WORK TO BE COMPLETED | Extract every line below that contains the word "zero".

[SUPPLIED MATERIAL — start]

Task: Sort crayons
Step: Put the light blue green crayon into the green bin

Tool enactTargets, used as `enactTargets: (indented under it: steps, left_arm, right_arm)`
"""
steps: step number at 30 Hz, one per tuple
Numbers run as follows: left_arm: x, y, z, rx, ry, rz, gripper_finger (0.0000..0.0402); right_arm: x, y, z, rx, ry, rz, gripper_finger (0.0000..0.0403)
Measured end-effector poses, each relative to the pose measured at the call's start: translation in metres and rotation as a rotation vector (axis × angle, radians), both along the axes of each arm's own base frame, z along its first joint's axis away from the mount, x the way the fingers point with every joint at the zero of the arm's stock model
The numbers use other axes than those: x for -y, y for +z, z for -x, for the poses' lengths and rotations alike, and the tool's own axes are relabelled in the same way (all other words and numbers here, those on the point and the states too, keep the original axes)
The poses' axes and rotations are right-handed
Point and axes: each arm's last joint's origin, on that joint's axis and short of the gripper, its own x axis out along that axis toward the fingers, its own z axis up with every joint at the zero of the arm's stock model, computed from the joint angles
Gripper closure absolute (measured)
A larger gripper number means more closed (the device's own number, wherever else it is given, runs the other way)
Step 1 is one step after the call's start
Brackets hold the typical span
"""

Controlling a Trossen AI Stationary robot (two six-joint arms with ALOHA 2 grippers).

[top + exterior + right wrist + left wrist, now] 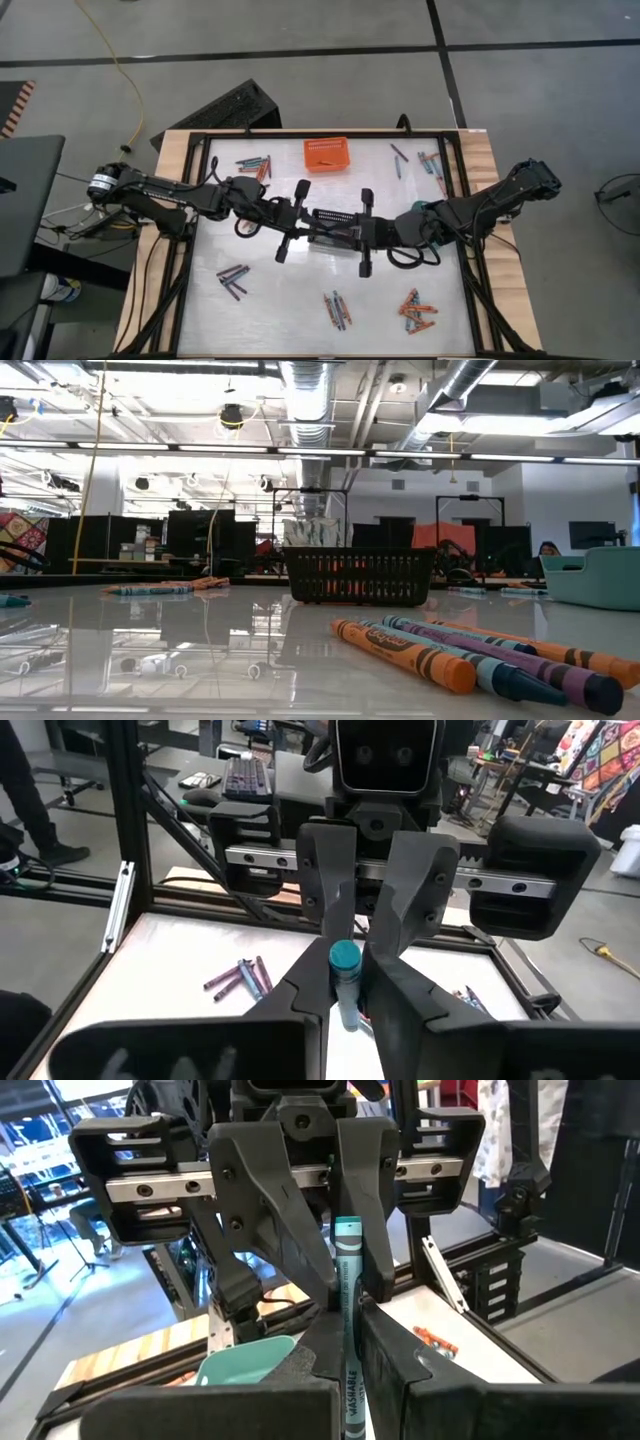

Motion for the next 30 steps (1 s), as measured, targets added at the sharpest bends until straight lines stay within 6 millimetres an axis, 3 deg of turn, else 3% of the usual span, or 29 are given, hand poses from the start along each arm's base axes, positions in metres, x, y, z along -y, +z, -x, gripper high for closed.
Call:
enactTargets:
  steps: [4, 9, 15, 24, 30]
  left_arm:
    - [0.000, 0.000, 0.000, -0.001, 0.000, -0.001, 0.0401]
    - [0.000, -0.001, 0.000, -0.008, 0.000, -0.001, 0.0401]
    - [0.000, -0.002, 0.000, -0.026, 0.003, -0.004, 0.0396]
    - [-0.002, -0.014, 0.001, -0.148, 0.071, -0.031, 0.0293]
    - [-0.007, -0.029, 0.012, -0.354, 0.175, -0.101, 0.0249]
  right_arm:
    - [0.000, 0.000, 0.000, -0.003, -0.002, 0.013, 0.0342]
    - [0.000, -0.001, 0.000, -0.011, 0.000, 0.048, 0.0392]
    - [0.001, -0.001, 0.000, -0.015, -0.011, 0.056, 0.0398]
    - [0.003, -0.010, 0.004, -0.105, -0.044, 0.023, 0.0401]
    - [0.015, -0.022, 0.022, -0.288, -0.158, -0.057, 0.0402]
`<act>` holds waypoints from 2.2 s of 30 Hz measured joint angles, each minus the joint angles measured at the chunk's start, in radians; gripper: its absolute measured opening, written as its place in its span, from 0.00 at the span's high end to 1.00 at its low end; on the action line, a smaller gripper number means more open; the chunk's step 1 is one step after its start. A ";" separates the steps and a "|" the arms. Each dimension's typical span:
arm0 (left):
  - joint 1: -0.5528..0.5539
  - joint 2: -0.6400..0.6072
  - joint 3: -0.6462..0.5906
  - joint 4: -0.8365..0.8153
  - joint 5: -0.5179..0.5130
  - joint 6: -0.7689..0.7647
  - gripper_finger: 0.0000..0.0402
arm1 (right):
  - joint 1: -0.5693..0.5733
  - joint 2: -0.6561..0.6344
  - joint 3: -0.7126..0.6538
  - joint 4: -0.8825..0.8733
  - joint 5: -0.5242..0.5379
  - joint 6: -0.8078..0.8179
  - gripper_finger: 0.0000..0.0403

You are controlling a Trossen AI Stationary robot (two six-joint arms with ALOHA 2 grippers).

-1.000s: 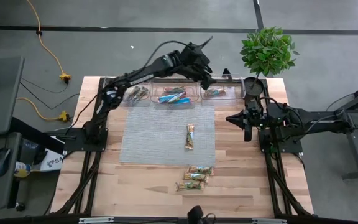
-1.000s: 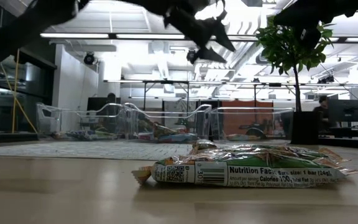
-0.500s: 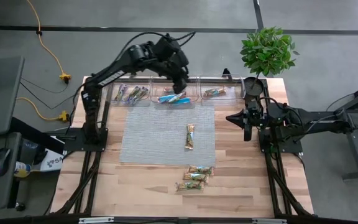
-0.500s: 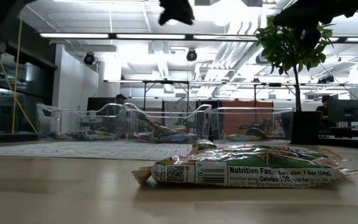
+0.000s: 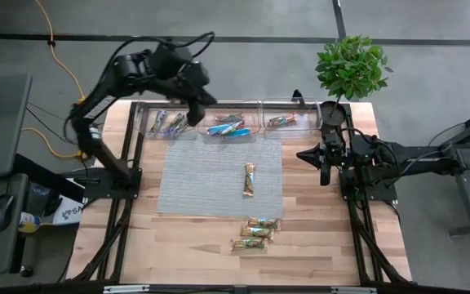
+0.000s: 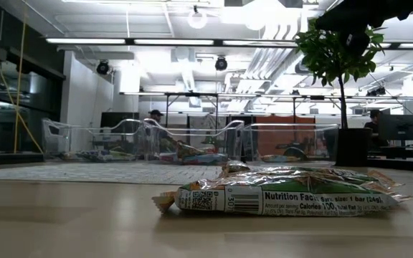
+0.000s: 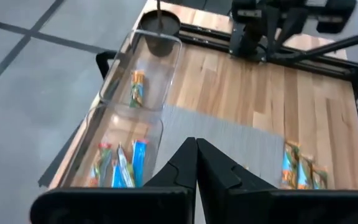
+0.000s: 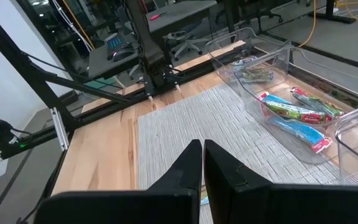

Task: Pick and place Granola Bars by type
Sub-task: Put the yellow granola bar into the right transparent bin

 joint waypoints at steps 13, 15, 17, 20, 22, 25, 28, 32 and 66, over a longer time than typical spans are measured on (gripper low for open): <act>0.000 -0.733 -1.228 0.837 0.061 -0.291 1.00 | 0.000 0.000 0.000 0.000 0.000 -0.010 1.00; 0.000 -0.822 -1.392 0.995 0.110 -0.347 1.00 | 0.000 0.000 0.000 0.000 0.000 -0.007 1.00; 0.000 -0.886 -1.521 1.108 0.150 -0.393 1.00 | 0.000 0.000 0.000 0.000 0.000 0.004 1.00; 0.000 -0.966 -1.669 1.150 0.133 -0.455 1.00 | 0.000 0.000 0.000 0.000 0.004 0.023 1.00; 0.000 -1.014 -1.751 1.192 0.114 -0.481 1.00 | 0.000 -0.001 0.000 0.000 0.021 0.034 1.00; 0.000 -1.088 -1.869 1.303 0.114 -0.515 1.00 | 0.000 -0.002 0.000 0.000 0.057 0.053 1.00; 0.000 -1.163 -1.967 1.407 0.112 -0.547 1.00 | 0.000 -0.002 0.000 0.000 0.088 0.077 1.00; 0.000 -1.251 -2.072 1.511 0.128 -0.585 1.00 | 0.000 -0.001 0.000 0.008 0.133 0.100 1.00; -0.503 -1.311 -2.255 1.574 -0.257 -0.179 1.00 | 0.000 0.000 0.000 0.029 0.245 0.151 1.00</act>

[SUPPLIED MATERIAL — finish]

SOLUTION FOR THIS TASK |
Measured end-effector poses, each relative to the pose measured at the call's start: translation in metres and rotation as a rotation vector (axis × angle, radians), both along the axes of each arm's own base frame, z along its first joint's axis away from the mount, x the way the fingers point with every joint at the zero of the arm's stock model
Point and axes: each arm's last joint's origin, on that joint's axis and short of the gripper, its own x axis out along that axis toward the fingers, its own z axis up with every joint at the zero of the arm's stock model, computed from the joint angles

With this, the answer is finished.